Here, indeed, is a vast lowering of the demand- and with less
than this no writer of refined taste should content himself.
As this subject is not only in itself of great importance, but
will have at all points a bearing upon what we shall say hereafter, in
the examination of various plays, we shall be pardoned for quoting
from the "Democratic Review" some passages (of our own which enter
more particularly into the rationale of the subject:-
"All the Bridgewater treatises have failed in noticing the great
idiosyncrasy in the Divine system of adaptation:- that idiosyncrasy
which stamps the adaptation as divine, in distinction from that
which is the work of merely human constructiveness. I speak of the
complete mutuality of adaptation. For example:- in human
constructions, a particular cause has a particular effect- a
particular purpose brings about a particular object; but we see no
reciprocity. The effect does not react upon the cause- the object does
not change relations with the purpose.
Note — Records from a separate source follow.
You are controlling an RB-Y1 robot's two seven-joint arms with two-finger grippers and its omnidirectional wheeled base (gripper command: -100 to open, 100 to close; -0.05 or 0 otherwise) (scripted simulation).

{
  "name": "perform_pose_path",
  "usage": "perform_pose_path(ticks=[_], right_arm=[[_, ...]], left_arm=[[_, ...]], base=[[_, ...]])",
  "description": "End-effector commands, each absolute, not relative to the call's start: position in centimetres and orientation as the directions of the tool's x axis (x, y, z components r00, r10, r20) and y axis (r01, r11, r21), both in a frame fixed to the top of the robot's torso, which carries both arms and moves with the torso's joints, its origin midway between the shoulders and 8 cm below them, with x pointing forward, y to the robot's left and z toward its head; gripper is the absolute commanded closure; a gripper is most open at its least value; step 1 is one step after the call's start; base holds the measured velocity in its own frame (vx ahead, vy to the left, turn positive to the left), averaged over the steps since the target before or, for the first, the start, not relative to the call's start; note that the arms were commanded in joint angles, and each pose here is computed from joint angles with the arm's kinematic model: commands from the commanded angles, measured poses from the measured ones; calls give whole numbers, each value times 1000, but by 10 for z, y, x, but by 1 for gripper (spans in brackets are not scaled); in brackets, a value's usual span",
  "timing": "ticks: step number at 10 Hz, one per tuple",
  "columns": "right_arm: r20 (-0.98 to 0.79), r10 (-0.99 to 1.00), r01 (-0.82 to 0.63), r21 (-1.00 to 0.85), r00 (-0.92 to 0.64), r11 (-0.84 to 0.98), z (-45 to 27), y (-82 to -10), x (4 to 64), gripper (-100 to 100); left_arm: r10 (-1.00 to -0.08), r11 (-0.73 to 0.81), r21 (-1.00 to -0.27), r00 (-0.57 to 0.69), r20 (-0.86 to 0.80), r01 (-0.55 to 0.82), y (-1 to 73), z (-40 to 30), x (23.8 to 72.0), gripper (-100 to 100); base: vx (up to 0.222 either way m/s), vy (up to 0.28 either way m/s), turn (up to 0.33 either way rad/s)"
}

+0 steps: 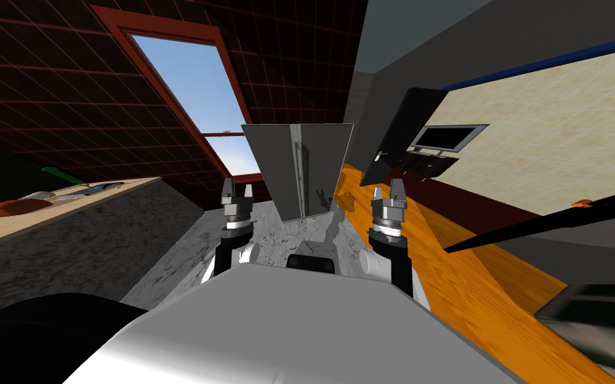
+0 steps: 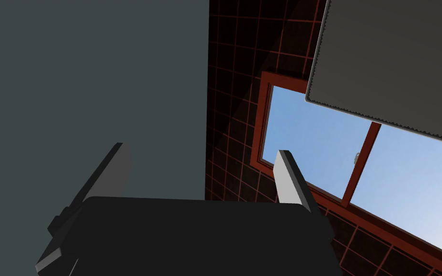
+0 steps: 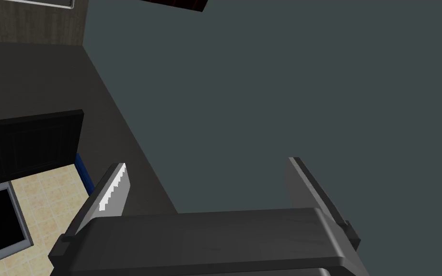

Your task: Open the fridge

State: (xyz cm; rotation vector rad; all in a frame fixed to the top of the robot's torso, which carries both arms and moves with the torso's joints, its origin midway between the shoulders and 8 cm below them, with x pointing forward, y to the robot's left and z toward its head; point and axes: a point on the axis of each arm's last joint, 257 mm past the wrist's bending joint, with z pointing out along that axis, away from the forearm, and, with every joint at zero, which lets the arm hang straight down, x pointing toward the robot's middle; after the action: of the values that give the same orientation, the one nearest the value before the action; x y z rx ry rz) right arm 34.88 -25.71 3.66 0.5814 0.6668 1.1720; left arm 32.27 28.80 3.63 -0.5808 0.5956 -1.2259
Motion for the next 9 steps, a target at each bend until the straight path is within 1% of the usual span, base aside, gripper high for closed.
perform_pose_path(ticks=[1, 9], right_arm=[[-168, 955, -633, 719, 243, 287, 37, -257, 349, 0], [-168, 955, -633, 719, 243, 287, 37, -257, 349, 0]], left_arm=[[-968, 236, -693, 229, -105, 681, 288, 36, 323, 0], [-968, 236, -693, 229, -105, 681, 288, 36, 323, 0]], base=[[0, 0, 0], [0, 0, 0]])
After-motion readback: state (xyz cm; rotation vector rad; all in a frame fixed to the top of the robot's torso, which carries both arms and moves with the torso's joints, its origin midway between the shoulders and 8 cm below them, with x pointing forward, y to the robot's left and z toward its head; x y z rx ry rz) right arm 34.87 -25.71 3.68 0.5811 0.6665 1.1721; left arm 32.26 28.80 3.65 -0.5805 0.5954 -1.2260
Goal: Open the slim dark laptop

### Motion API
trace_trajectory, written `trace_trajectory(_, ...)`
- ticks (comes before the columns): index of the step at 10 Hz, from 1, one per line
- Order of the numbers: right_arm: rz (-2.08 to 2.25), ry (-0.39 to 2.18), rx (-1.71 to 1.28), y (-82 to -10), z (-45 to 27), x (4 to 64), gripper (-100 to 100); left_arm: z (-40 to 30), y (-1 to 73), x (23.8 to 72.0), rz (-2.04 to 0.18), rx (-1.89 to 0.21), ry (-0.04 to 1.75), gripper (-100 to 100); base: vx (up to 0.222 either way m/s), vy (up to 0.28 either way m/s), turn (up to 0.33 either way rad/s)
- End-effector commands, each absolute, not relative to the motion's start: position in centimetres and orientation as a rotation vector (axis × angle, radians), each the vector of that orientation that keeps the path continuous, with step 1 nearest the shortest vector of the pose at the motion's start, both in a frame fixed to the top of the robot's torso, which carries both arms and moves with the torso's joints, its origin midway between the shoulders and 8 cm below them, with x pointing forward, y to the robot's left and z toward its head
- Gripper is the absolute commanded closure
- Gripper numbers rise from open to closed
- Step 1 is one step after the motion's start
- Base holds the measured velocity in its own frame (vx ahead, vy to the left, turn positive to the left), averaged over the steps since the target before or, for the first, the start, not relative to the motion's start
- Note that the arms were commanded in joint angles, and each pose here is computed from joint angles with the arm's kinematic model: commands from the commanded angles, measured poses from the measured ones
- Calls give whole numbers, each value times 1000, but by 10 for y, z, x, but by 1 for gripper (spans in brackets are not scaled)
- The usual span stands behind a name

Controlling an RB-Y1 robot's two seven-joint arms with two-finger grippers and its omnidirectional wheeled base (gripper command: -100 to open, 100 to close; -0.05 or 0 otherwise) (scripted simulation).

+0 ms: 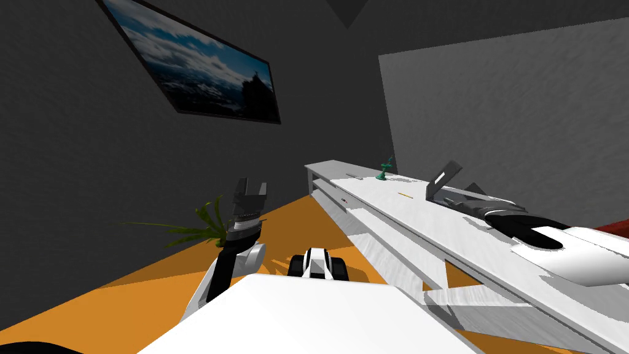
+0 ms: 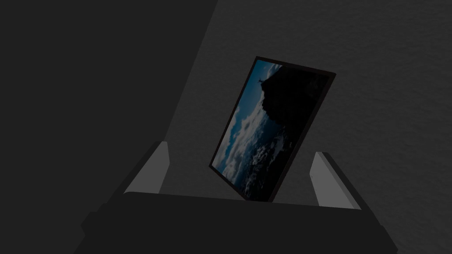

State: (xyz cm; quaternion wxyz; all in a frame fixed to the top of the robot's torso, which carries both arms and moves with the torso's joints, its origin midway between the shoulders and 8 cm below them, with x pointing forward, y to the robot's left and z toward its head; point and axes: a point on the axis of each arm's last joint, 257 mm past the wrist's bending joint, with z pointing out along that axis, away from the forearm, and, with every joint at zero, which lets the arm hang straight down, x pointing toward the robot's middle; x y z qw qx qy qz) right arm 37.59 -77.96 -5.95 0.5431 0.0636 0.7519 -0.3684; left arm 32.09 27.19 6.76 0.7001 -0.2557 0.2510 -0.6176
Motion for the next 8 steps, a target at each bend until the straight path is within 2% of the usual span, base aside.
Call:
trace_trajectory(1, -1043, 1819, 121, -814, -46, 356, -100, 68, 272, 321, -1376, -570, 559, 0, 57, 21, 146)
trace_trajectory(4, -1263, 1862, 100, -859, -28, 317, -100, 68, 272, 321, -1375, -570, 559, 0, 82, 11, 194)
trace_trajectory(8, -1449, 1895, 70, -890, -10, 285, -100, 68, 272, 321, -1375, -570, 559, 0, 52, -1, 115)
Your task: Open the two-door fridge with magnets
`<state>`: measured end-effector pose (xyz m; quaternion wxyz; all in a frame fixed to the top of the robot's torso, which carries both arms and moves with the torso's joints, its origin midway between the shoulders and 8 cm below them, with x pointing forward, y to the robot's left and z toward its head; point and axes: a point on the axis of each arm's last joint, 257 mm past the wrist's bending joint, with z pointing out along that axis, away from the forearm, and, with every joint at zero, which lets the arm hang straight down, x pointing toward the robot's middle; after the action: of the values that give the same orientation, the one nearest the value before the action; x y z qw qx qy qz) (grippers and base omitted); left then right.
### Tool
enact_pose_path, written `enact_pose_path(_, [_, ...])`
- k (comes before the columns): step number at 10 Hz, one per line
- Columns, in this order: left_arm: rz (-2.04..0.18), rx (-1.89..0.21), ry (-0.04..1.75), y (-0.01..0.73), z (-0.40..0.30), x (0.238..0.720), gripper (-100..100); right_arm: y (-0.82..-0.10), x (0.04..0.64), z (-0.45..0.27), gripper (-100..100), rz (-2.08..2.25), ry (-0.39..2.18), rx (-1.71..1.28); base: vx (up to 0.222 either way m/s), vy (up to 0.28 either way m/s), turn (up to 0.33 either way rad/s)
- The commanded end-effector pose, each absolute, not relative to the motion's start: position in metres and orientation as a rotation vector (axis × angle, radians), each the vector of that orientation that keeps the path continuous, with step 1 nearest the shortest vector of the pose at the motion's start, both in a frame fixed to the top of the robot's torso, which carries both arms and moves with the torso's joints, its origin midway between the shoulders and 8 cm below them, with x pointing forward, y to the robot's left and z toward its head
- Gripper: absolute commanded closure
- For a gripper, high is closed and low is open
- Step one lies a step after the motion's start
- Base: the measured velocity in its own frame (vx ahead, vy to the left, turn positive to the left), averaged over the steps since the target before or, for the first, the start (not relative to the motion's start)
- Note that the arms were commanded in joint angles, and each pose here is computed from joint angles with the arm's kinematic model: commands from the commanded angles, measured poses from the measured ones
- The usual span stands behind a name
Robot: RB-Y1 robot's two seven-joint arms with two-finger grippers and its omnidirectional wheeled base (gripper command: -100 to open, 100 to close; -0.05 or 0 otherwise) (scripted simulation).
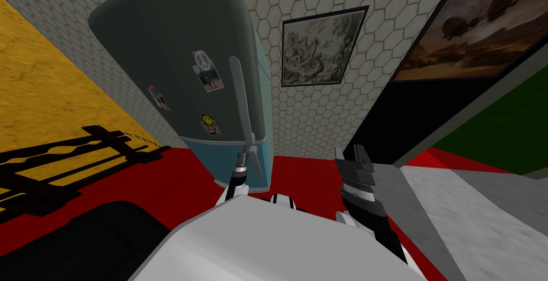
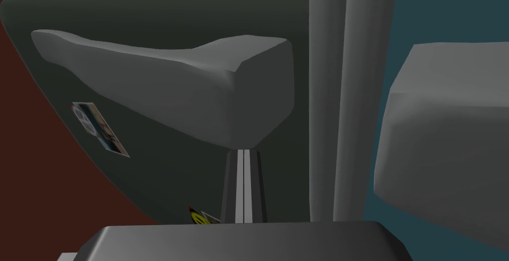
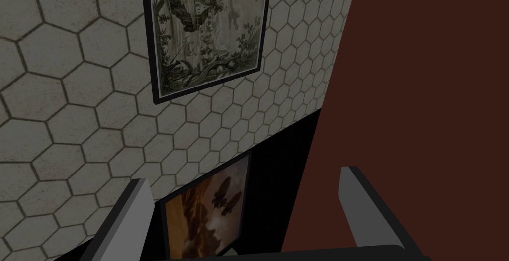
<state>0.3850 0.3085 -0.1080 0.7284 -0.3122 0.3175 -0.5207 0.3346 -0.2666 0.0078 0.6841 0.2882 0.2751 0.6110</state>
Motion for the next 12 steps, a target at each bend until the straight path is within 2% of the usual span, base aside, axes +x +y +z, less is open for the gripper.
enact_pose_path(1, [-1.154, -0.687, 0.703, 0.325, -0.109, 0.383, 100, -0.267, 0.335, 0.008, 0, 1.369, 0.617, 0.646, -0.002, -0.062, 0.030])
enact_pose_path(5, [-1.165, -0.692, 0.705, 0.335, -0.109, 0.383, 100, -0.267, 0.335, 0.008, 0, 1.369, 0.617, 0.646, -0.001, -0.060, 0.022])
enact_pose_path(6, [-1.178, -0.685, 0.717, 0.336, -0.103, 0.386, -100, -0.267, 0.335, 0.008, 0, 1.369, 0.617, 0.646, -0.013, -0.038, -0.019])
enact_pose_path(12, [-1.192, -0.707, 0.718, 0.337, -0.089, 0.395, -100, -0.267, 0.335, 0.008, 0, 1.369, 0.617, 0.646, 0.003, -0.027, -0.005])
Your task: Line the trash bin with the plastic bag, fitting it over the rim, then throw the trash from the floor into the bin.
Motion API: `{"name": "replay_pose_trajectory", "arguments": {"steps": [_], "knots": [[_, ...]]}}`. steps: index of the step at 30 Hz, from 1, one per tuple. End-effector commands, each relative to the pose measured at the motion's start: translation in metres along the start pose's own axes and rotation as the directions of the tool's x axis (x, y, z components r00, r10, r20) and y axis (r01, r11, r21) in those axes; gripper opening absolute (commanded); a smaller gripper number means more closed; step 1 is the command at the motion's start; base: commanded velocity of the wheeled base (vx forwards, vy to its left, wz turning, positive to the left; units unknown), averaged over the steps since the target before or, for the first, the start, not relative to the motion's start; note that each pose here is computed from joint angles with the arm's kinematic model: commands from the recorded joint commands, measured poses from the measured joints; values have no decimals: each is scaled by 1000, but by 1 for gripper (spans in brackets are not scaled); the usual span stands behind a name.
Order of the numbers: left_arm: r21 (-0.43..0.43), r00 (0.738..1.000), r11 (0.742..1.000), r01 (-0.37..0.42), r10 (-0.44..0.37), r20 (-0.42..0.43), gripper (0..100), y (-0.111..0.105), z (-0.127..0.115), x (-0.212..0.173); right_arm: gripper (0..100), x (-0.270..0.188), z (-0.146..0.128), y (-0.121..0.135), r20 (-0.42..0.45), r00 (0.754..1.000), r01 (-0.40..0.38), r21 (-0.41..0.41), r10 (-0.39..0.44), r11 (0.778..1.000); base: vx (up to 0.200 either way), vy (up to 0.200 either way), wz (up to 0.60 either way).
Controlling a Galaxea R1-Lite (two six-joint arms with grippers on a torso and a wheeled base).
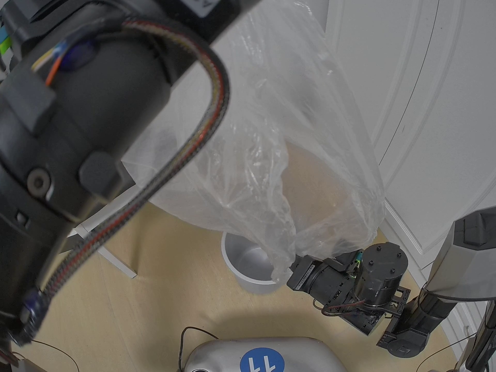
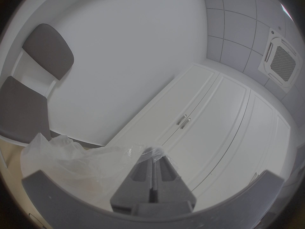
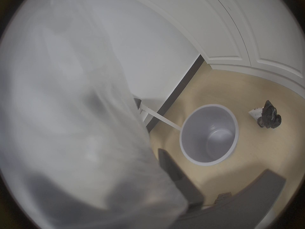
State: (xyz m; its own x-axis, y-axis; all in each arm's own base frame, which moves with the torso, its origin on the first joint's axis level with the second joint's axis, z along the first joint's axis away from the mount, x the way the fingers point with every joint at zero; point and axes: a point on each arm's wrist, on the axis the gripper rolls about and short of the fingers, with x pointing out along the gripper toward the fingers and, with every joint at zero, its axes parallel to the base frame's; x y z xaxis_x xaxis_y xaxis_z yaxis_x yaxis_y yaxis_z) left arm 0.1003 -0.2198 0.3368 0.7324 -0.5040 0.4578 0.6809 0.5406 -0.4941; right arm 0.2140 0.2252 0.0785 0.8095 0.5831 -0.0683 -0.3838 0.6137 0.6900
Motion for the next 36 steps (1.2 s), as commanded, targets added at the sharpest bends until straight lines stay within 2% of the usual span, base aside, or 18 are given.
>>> {"name": "replay_pose_trajectory", "arguments": {"steps": [1, 7, 11, 13, 16, 17, 19, 23, 25, 28, 29, 30, 32, 33, 34, 36], "knots": [[4, 1000, 1000, -4, 4, -8, 0, 1, -4, 1, 0, -2, 5, 4, 29, 999, -19, -9, 19, 1000, 0, 0, 0], [15, 1000, 1000, -16, 16, -8, 0, 5, -5, 3, 0, -6, 12, 9, 62, 998, -17, -63, 21, 998, 0, 0, 0], [38, 999, 999, -23, 25, -37, 0, 9, -11, 1, 0, -6, 16, 11, 80, 997, -16, -99, 24, 995, 0, 0, 0], [83, 998, 995, -48, 51, -43, 0, 16, -13, 3, 0, -10, 22, 14, 102, 994, -13, -141, 28, 990, 0, 0, 0], [152, 993, 984, -90, 100, -61, 0, 29, -20, 7, 0, -22, 29, 21, 119, 992, -11, -246, 41, 969, 0, 0, 0], [176, 991, 979, -104, 118, -71, 0, 33, -22, 8, 0, -30, 31, 21, 117, 992, -3, -303, 40, 953, 0, 0, 0], [215, 984, 969, -121, 145, -101, 0, 40, -27, 7, 0, -38, 33, 17, 112, 993, 15, -359, 27, 933, 0, 0, 0], [258, 974, 957, -131, 173, -146, 0, 46, -34, 4, 0, -48, 39, 12, 117, 993, 45, -425, 6, 904, 0, 0, 0], [286, 968, 948, -138, 190, -164, 0, 51, -40, 3, 0, -56, 38, 2, 101, 994, 84, -521, -37, 849, 0, 0, 0], [369, 956, 917, -150, 231, -184, 0, 64, -48, 1, 0, -67, 35, -5, 76, 995, 99, -591, -67, 800, 0, 0, 0], [369, 956, 917, -150, 231, -184, 0, 64, -48, 1, 0, -68, 35, -5, 75, 995, 100, -593, -68, 799, 0, 0, 0], [425, 945, 892, -157, 261, -199, 0, 74, -54, 0, 0, -73, 34, -8, 62, 995, 100, -614, -79, 783, 0, 0, 0], [472, 933, 868, -156, 287, -219, 0, 81, -62, -3, 0, -77, 32, -10, 47, 995, 100, -632, -91, 768, 0, 0, 0], [472, 933, 868, -156, 287, -219, 0, 81, -62, -3, 0, -77, 32, -10, 47, 995, 100, -632, -91, 768, 0, 0, 0], [510, 921, 847, -152, 308, -238, 0, 88, -67, -6, 0, -80, 31, -12, 36, 995, 98, -647, -98, 756, 0, 0, 0], [527, 917, 836, -151, 318, -242, 0, 91, -69, -7, 0, -81, 30, -14, 28, 994, 97, -653, -104, 751, 0, 0, 0]]}}
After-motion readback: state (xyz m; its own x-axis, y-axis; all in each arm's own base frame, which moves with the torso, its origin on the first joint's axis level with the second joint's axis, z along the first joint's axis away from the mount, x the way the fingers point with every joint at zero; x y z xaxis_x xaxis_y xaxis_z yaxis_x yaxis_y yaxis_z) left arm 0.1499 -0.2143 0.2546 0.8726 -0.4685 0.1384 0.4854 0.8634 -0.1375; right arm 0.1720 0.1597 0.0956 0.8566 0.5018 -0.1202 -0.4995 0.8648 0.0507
In Divine constructions, the
object is either object or purpose as we choose to regard it, while
the purpose is either purpose or object; so that we can never
(abstractly- without concretion- without reference to facts of the
moment) decide which is which.
"For secondary example:- In polar climates, the human frame, to
maintain its animal heat, requires, for combustion in the capillary
system, an abundant supply of highly azotized food, such as train oil.